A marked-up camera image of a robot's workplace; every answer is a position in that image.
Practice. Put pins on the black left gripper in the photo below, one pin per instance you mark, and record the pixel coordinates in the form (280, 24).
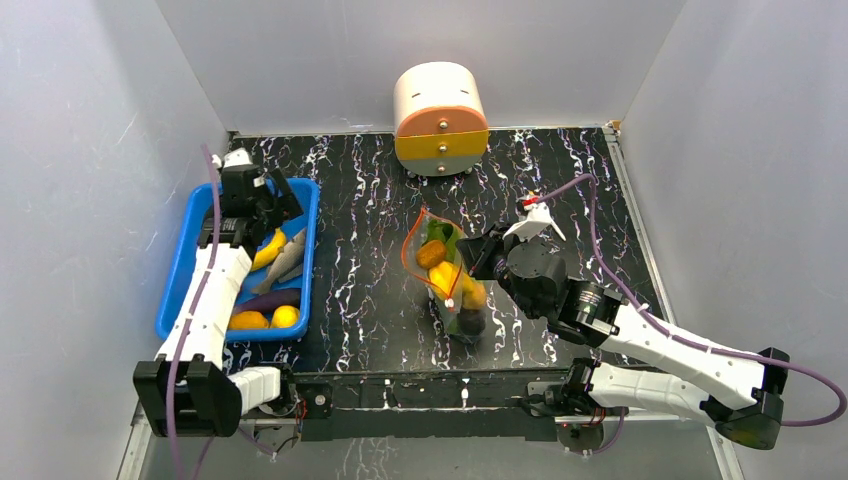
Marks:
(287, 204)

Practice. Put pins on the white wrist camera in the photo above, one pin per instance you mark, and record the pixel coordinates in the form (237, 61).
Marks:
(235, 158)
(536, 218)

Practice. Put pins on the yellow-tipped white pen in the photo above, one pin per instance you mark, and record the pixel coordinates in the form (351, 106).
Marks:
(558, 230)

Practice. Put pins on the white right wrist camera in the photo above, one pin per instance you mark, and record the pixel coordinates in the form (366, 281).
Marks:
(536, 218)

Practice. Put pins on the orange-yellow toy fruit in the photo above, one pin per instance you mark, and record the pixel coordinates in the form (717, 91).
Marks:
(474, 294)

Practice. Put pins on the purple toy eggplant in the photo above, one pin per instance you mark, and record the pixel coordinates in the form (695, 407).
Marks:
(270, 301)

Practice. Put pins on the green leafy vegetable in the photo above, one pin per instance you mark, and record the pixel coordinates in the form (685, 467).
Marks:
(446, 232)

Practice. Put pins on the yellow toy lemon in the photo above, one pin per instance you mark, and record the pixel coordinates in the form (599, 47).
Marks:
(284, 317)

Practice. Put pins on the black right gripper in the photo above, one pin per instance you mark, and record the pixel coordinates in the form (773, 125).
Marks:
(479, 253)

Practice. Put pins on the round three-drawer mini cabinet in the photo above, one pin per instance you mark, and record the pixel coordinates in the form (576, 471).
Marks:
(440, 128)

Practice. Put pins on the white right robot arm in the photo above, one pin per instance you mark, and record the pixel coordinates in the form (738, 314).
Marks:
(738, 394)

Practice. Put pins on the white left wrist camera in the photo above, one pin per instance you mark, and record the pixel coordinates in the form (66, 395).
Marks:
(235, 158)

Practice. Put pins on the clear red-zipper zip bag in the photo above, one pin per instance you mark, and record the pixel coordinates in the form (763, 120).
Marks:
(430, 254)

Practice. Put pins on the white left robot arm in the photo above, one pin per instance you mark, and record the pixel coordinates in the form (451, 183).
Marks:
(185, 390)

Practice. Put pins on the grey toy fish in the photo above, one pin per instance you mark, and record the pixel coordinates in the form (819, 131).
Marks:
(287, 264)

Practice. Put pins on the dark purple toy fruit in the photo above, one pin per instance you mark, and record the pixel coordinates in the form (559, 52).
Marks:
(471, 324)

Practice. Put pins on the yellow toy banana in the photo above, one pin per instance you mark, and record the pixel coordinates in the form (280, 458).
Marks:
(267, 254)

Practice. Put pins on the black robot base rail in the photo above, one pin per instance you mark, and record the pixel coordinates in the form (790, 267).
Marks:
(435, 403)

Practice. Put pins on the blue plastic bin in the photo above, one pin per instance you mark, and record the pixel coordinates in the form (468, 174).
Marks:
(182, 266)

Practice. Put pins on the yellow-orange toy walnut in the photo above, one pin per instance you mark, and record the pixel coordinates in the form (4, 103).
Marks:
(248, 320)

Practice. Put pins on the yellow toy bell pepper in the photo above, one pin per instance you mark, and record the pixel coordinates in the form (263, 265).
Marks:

THE TASK:
What comes back should match the records exactly, minus any pictures.

ANSWER SECTION:
A marked-up camera image of a robot's workplace; every answer is a position in that image.
Practice. Put pins on the black left gripper in the photo below, one pin per instance you mark, and record the pixel coordinates in the form (280, 24).
Marks:
(287, 204)

Practice. Put pins on the white wrist camera in the photo above, one pin per instance you mark, and record the pixel coordinates in the form (237, 61).
Marks:
(235, 158)
(536, 218)

Practice. Put pins on the yellow-tipped white pen in the photo above, one pin per instance you mark, and record the pixel coordinates in the form (351, 106).
Marks:
(558, 230)

Practice. Put pins on the white right wrist camera in the photo above, one pin per instance you mark, and record the pixel coordinates in the form (366, 281).
Marks:
(536, 218)

Practice. Put pins on the orange-yellow toy fruit in the photo above, one pin per instance you mark, and record the pixel coordinates in the form (717, 91).
Marks:
(474, 294)

Practice. Put pins on the purple toy eggplant in the photo above, one pin per instance you mark, and record the pixel coordinates in the form (695, 407).
Marks:
(270, 301)

Practice. Put pins on the green leafy vegetable in the photo above, one pin per instance you mark, and record the pixel coordinates in the form (685, 467).
Marks:
(446, 232)

Practice. Put pins on the yellow toy lemon in the photo above, one pin per instance you mark, and record the pixel coordinates in the form (599, 47).
Marks:
(284, 317)

Practice. Put pins on the black right gripper in the photo above, one pin per instance you mark, and record the pixel coordinates in the form (773, 125).
Marks:
(479, 253)

Practice. Put pins on the round three-drawer mini cabinet in the photo above, one pin per instance you mark, and record the pixel coordinates in the form (576, 471).
Marks:
(440, 128)

Practice. Put pins on the white right robot arm in the photo above, one pin per instance you mark, and record the pixel coordinates in the form (738, 314).
Marks:
(738, 394)

Practice. Put pins on the white left wrist camera in the photo above, one pin per instance you mark, and record the pixel coordinates in the form (66, 395).
Marks:
(235, 158)

Practice. Put pins on the clear red-zipper zip bag in the photo above, one pin per instance you mark, and record the pixel coordinates in the form (763, 120).
Marks:
(430, 254)

Practice. Put pins on the white left robot arm in the photo above, one pin per instance you mark, and record the pixel coordinates in the form (451, 183).
Marks:
(185, 390)

Practice. Put pins on the grey toy fish in the photo above, one pin per instance you mark, and record the pixel coordinates in the form (819, 131).
Marks:
(287, 264)

Practice. Put pins on the dark purple toy fruit in the photo above, one pin per instance you mark, and record the pixel coordinates in the form (559, 52).
Marks:
(471, 324)

Practice. Put pins on the yellow toy banana in the photo above, one pin per instance you mark, and record the pixel coordinates in the form (280, 458).
Marks:
(267, 254)

Practice. Put pins on the black robot base rail in the photo above, one pin per instance you mark, and record the pixel coordinates in the form (790, 267).
Marks:
(435, 403)

Practice. Put pins on the blue plastic bin in the photo above, one pin per instance you mark, and record the pixel coordinates in the form (468, 174).
Marks:
(182, 266)

Practice. Put pins on the yellow-orange toy walnut in the photo above, one pin per instance you mark, and record the pixel coordinates in the form (4, 103).
Marks:
(248, 320)

Practice. Put pins on the yellow toy bell pepper in the photo above, one pin per instance you mark, and record the pixel coordinates in the form (263, 265).
Marks:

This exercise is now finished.